Among the entries below, please repeat exactly and only the lines from the line containing "task: segment the yellow snack bag" to the line containing "Return the outline of every instance of the yellow snack", both lines included.

◆ **Extracted records**:
□ □ □ □ □ □ □

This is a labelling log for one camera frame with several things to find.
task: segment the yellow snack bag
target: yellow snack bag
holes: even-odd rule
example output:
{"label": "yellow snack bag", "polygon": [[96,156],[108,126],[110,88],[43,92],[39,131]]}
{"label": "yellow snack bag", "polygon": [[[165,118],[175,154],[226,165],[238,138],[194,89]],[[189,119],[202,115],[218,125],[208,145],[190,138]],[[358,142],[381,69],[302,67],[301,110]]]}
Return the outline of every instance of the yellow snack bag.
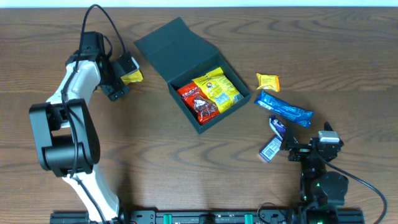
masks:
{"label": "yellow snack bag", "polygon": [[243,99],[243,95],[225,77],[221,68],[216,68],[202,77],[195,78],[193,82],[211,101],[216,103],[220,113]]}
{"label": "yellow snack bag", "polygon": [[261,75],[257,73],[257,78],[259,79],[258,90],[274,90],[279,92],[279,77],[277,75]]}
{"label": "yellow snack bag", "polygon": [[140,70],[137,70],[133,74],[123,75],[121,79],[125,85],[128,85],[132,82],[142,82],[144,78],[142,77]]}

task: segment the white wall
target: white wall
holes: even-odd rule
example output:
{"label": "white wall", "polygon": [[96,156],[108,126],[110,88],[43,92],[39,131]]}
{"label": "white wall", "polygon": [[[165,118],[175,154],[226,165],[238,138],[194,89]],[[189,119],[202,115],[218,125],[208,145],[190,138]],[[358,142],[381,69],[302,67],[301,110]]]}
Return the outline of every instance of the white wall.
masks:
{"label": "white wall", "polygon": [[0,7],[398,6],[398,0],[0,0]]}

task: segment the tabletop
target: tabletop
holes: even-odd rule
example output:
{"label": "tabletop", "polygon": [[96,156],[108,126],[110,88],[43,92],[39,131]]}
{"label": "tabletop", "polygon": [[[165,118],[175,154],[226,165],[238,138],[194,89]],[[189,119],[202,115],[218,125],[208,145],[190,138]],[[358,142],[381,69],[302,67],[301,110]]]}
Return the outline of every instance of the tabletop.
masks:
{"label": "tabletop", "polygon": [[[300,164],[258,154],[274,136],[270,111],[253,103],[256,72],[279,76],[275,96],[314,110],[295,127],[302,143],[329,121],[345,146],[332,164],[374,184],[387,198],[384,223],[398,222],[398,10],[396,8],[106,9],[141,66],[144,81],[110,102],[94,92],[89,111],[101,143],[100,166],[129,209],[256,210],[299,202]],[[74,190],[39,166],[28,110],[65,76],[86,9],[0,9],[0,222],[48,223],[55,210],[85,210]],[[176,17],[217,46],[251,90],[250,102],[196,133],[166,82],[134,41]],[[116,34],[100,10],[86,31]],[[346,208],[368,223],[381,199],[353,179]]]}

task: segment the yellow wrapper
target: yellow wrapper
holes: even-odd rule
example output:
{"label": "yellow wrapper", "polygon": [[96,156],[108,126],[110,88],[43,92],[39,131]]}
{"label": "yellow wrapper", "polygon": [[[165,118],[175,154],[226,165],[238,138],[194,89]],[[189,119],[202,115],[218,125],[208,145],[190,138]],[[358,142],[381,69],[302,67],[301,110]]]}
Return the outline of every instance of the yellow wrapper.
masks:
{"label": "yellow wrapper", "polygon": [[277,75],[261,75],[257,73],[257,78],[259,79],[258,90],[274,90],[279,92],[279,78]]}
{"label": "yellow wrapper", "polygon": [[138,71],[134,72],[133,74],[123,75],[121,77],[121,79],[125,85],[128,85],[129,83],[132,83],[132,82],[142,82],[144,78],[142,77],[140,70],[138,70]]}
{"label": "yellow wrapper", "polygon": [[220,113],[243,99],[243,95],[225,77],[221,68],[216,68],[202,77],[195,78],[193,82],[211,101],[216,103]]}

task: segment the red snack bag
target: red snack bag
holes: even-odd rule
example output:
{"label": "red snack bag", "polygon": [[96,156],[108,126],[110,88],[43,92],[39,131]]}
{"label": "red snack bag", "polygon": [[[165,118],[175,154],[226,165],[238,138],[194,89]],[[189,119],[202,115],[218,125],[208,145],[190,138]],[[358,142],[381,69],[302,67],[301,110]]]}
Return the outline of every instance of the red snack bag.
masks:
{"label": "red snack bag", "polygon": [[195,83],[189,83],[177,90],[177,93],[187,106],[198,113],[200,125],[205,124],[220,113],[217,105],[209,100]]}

□ □ □ □ □ □ □

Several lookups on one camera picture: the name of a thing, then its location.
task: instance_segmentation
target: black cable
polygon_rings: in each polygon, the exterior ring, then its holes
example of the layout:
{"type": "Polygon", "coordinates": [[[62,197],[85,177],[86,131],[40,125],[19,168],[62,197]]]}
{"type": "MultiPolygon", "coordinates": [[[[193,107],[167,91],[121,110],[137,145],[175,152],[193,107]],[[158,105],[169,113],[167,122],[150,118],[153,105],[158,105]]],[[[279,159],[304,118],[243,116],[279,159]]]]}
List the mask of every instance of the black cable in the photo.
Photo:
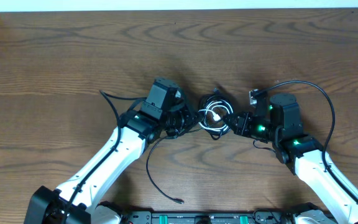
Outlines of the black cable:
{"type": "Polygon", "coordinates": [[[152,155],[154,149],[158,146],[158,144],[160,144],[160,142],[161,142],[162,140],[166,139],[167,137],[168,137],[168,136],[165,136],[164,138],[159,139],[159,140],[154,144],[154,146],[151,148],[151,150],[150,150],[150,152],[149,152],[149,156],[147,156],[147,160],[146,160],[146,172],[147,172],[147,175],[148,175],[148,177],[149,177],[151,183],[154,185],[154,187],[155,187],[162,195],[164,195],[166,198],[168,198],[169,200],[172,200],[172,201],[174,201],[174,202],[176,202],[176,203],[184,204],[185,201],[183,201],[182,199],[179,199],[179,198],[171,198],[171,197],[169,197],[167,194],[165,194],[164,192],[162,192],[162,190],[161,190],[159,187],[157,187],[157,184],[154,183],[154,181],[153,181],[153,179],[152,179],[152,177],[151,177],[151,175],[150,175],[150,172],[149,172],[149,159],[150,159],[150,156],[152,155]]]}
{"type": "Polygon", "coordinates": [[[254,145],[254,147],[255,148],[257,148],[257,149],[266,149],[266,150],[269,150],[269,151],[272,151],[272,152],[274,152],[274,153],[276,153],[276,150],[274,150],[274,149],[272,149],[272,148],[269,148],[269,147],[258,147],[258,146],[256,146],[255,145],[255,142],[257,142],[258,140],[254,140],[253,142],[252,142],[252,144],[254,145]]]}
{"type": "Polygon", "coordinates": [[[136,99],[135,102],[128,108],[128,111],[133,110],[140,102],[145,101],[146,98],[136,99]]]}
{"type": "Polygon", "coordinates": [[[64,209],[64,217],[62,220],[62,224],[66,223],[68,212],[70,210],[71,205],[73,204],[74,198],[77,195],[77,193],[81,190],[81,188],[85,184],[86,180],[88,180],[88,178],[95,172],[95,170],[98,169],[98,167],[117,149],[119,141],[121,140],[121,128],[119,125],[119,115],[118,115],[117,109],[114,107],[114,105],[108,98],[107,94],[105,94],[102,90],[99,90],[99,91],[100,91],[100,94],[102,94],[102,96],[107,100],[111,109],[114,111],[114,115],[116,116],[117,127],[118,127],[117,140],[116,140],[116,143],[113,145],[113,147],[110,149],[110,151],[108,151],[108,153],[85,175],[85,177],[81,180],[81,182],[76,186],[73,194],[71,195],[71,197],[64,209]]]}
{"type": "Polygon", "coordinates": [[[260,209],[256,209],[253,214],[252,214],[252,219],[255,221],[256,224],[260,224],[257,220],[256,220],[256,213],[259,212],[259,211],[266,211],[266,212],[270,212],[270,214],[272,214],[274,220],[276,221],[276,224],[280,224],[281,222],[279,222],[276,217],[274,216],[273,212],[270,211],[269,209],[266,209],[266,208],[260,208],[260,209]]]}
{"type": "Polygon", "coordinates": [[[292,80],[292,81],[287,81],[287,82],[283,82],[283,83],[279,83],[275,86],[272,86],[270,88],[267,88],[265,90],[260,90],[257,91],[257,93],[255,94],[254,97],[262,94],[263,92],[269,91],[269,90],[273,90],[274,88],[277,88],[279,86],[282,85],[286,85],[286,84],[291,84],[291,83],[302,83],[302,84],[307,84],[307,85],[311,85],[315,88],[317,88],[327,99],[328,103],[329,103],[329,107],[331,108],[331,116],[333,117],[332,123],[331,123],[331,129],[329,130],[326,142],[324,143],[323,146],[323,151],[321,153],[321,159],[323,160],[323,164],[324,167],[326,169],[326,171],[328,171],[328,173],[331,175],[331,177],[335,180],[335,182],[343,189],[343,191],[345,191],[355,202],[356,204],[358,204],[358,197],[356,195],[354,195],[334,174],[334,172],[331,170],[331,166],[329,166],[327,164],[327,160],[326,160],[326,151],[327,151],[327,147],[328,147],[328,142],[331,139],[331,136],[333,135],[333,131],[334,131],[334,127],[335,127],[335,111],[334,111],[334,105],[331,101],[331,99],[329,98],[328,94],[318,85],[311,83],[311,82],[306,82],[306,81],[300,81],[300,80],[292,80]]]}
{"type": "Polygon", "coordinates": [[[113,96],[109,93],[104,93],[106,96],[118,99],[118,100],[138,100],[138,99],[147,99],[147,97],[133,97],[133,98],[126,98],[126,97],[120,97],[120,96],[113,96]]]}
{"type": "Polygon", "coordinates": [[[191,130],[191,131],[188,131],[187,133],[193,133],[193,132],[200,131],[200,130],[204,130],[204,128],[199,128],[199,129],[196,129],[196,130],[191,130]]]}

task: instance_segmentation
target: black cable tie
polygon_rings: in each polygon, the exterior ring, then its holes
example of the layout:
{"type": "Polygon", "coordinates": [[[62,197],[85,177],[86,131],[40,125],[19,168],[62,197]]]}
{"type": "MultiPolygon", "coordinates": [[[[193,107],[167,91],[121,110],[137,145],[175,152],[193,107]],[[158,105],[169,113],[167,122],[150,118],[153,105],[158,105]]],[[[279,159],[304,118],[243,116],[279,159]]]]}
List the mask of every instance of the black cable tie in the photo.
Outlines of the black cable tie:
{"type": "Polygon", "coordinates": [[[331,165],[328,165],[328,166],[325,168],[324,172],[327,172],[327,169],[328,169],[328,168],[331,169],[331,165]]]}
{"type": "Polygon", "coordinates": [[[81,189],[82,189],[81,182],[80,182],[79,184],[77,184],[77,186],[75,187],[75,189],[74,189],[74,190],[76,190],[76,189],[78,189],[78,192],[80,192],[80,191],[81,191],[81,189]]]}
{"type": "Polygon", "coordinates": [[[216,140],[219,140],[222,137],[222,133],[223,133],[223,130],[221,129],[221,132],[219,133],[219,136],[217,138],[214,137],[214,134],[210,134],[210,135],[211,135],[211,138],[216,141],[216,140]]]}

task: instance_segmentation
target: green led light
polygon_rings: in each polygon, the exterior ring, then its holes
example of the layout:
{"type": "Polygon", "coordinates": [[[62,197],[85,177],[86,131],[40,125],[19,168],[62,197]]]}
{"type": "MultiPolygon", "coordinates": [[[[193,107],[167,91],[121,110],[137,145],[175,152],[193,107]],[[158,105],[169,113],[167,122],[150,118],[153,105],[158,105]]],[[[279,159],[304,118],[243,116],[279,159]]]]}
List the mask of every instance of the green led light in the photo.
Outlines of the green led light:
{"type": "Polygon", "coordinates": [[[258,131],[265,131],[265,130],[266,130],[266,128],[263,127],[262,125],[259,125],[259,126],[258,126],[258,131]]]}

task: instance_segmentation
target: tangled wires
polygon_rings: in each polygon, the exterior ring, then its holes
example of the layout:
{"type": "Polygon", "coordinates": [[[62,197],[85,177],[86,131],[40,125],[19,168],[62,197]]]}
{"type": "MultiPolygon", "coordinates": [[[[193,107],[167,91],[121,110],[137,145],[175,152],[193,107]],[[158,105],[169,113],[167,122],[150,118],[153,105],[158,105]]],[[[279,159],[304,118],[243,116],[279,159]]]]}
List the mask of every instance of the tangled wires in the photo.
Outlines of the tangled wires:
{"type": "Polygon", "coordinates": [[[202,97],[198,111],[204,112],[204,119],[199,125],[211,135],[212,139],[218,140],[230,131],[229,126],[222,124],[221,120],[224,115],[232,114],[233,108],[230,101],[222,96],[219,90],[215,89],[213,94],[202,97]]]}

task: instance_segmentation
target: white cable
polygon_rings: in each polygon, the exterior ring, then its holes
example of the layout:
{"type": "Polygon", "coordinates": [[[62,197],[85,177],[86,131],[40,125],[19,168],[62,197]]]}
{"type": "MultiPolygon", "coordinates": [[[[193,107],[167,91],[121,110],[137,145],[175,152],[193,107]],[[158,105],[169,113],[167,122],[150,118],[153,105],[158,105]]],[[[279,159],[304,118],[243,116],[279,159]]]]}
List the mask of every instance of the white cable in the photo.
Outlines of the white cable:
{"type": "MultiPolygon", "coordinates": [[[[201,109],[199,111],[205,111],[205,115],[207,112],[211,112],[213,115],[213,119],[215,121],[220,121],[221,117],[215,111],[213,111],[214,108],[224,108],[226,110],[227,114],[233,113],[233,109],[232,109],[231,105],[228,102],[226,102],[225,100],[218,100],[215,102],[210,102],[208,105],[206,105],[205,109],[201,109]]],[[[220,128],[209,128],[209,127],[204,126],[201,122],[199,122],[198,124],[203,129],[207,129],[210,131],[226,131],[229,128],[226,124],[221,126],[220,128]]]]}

□ □ □ □ □ □ □

◆ **Your solution**:
task: segment the yellow snack bag
target: yellow snack bag
holes: even-odd rule
example output:
{"label": "yellow snack bag", "polygon": [[96,156],[108,126],[110,88],[43,92],[39,131]]}
{"label": "yellow snack bag", "polygon": [[[165,118],[175,154],[226,165],[238,138],[194,89]],[[189,119],[202,115],[218,125],[208,145],[190,138]],[[358,142],[381,69],[302,67],[301,110]]]}
Return the outline of every instance of the yellow snack bag.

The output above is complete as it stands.